From b58344faf1d2740fa023fd87f85b0a1957d2ca4c Mon Sep 17 00:00:00 2001
From: Doug <douglase@element.io>
Date: Tue, 6 May 2025 15:18:11 +0100
Subject: [PATCH] Forward the login_hint upstream.

---
 .gitignore                                       |  8 ++++++++
 crates/handlers/src/upstream_oauth2/authorize.rs | 11 ++++++++++-
 2 files changed, 18 insertions(+), 1 deletion(-)

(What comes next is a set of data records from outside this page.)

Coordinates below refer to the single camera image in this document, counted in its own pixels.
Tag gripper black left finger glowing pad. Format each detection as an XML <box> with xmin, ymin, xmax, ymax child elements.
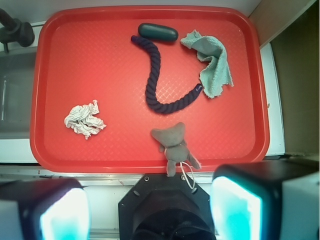
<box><xmin>0</xmin><ymin>178</ymin><xmax>91</xmax><ymax>240</ymax></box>

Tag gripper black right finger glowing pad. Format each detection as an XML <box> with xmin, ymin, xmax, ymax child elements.
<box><xmin>209</xmin><ymin>160</ymin><xmax>320</xmax><ymax>240</ymax></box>

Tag crumpled white paper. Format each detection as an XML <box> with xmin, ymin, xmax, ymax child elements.
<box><xmin>64</xmin><ymin>99</ymin><xmax>107</xmax><ymax>140</ymax></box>

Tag grey plush mouse toy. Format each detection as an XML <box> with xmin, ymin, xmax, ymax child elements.
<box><xmin>151</xmin><ymin>122</ymin><xmax>202</xmax><ymax>177</ymax></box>

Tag red plastic tray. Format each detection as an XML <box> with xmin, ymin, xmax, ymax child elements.
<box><xmin>30</xmin><ymin>6</ymin><xmax>270</xmax><ymax>174</ymax></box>

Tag light green cloth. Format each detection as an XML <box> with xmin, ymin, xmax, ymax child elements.
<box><xmin>180</xmin><ymin>30</ymin><xmax>234</xmax><ymax>99</ymax></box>

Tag steel sink basin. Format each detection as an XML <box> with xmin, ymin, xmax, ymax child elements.
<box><xmin>0</xmin><ymin>47</ymin><xmax>37</xmax><ymax>139</ymax></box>

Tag dark grey faucet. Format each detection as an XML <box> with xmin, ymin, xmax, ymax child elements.
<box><xmin>0</xmin><ymin>8</ymin><xmax>35</xmax><ymax>54</ymax></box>

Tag dark green oval case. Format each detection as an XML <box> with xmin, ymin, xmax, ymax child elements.
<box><xmin>137</xmin><ymin>23</ymin><xmax>179</xmax><ymax>43</ymax></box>

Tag black octagonal mount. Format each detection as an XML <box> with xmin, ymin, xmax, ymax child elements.
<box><xmin>118</xmin><ymin>173</ymin><xmax>216</xmax><ymax>240</ymax></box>

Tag dark blue rope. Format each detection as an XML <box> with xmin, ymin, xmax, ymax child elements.
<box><xmin>130</xmin><ymin>35</ymin><xmax>203</xmax><ymax>115</ymax></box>

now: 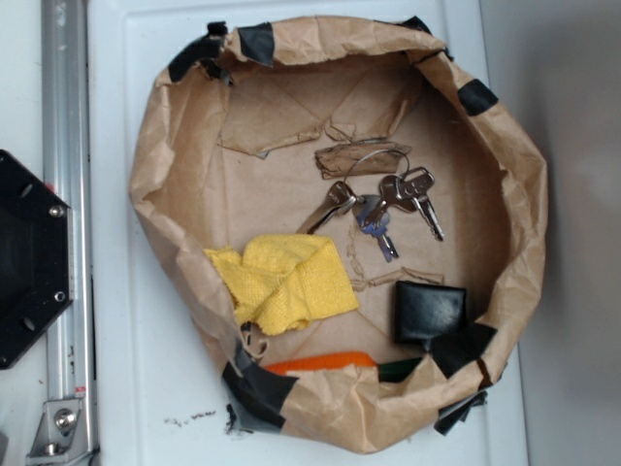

diff --git a/.gitignore b/.gitignore
index 2f7896d1d..1046cc35a 100644
--- a/.gitignore
+++ b/.gitignore
@@ -1 +1,9 @@
+# Rust
 target/
+
+# Editors
+.idea
+.nova
+
+# OS garbage
+.DS_Store
diff --git a/crates/handlers/src/upstream_oauth2/authorize.rs b/crates/handlers/src/upstream_oauth2/authorize.rs
index bf1d76182..d656ee1d8 100644
--- a/crates/handlers/src/upstream_oauth2/authorize.rs
+++ b/crates/handlers/src/upstream_oauth2/authorize.rs
@@ -12,7 +12,7 @@ use hyper::StatusCode;
 use mas_axum_utils::{cookies::CookieJar, record_error};
 use mas_data_model::UpstreamOAuthProvider;
 use mas_oidc_client::requests::authorization_code::AuthorizationRequestData;
-use mas_router::UrlBuilder;
+use mas_router::{PostAuthAction, UrlBuilder};
 use mas_storage::{
     BoxClock, BoxRepository, BoxRng,
     upstream_oauth2::{UpstreamOAuthProviderRepository, UpstreamOAuthSessionRepository},
@@ -92,6 +92,15 @@ pub(crate) async fn get(
         data = data.with_response_mode(response_mode.into());
     }
 
+    // Forward the raw login hint upstream for the provider to handle however it sees fit
+    if let Some(post_auth_action) = &query.post_auth_action {
+        if let PostAuthAction::ContinueAuthorizationGrant { id } = post_auth_action {
+            if let Some(grant) = repo.oauth2_authorization_grant().lookup(*id).await? {
+                data.login_hint = grant.login_hint;
+            }
+        }
+    }
+
     let data = if let Some(methods) = lazy_metadata.pkce_methods().await? {
         data.with_code_challenge_methods_supported(methods)
     } else {